━━━━━ THE DATA

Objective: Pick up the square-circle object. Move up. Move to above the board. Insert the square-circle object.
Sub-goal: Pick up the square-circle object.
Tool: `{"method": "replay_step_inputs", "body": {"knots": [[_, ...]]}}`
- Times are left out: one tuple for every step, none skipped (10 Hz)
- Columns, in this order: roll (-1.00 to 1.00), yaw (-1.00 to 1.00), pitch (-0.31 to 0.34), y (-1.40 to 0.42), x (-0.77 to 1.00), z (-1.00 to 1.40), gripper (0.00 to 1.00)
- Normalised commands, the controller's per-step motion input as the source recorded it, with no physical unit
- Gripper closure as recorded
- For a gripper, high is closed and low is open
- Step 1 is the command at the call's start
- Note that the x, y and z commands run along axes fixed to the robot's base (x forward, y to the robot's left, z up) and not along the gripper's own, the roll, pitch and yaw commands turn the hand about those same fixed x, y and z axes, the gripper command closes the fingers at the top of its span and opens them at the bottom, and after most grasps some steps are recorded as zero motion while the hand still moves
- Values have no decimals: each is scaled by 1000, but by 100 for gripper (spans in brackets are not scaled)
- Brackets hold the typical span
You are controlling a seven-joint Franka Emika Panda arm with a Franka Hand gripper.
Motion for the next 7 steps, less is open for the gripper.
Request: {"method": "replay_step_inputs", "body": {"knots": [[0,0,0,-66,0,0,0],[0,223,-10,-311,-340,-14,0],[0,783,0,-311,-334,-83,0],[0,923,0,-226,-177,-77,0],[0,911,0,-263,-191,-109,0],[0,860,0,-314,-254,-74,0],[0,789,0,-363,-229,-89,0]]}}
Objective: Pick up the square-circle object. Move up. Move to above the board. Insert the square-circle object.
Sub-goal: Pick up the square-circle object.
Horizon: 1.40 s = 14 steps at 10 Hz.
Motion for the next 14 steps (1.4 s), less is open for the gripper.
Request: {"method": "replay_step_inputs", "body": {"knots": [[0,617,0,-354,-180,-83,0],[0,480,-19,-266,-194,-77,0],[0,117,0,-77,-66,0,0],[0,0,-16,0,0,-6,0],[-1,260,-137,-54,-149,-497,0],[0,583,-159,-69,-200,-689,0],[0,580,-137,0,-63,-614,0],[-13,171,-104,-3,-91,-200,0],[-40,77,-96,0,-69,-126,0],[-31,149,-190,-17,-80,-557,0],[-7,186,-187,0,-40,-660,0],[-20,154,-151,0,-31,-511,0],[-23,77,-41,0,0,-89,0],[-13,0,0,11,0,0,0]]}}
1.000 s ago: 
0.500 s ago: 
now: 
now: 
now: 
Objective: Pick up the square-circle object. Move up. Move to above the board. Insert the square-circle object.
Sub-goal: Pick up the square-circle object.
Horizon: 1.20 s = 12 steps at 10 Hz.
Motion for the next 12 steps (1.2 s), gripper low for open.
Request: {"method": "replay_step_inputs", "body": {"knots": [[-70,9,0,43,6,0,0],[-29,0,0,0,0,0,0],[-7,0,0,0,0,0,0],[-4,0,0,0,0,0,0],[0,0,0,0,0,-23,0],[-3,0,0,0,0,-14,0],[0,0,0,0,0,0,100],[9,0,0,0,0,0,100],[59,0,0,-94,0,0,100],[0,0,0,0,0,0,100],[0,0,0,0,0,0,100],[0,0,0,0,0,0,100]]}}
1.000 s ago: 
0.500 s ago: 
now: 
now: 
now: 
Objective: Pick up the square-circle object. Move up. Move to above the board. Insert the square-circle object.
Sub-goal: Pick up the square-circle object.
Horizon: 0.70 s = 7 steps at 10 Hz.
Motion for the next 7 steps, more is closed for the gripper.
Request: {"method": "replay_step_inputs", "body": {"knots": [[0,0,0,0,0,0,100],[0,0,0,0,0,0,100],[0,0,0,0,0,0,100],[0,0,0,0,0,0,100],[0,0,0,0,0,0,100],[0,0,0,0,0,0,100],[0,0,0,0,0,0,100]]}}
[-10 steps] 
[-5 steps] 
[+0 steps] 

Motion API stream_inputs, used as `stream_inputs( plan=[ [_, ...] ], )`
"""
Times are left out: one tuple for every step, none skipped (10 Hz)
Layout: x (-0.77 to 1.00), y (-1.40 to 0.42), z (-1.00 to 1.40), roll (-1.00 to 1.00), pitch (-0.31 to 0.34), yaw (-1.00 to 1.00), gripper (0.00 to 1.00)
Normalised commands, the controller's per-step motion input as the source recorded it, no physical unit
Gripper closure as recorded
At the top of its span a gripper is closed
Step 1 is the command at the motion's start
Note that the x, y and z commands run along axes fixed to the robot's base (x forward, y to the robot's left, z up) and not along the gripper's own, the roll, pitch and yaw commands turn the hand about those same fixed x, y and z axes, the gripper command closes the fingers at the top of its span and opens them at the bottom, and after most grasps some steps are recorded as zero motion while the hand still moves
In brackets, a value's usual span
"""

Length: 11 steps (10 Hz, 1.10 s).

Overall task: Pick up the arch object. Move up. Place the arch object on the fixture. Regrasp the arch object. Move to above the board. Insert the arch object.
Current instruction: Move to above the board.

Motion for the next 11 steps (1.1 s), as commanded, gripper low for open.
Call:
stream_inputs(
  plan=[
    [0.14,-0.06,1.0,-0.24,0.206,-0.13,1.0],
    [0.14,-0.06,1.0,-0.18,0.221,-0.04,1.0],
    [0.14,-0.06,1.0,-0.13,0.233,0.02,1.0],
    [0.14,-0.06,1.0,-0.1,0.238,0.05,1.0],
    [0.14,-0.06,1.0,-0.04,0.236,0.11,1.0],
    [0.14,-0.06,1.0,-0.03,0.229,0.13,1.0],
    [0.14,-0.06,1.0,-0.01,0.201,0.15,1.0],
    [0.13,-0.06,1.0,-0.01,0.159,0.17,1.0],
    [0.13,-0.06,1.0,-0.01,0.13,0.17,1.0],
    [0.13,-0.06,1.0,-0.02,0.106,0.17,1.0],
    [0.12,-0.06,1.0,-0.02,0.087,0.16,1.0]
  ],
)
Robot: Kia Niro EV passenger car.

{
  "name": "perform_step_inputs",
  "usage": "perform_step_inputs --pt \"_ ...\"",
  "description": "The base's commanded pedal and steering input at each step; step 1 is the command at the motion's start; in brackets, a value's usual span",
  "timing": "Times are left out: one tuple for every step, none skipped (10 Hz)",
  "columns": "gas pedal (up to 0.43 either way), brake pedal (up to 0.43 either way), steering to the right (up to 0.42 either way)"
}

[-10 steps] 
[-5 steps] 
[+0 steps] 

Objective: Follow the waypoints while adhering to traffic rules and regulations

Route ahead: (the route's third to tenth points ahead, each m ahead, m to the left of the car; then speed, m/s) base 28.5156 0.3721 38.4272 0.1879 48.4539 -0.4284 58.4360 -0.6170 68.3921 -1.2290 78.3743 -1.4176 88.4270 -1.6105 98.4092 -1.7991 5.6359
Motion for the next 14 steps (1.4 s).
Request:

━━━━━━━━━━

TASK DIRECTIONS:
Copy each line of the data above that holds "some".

SOLUTION TO THE PROBLEM:
- Note that the x, y and z commands run along axes fixed to the robot's base (x forward, y to the robot's left, z up) and not along the gripper's own, the roll, pitch and yaw commands turn the hand about those same fixed x, y and z axes, the gripper command closes the fingers at the top of its span and opens them at the bottom, and after most grasps some steps are recorded as zero motion while the hand still moves
Note that the x, y and z commands run along axes fixed to the robot's base (x forward, y to the robot's left, z up) and not along the gripper's own, the roll, pitch and yaw commands turn the hand about those same fixed x, y and z axes, the gripper command closes the fingers at the top of its span and opens them at the bottom, and after most grasps some steps are recorded as zero motion while the hand still moves

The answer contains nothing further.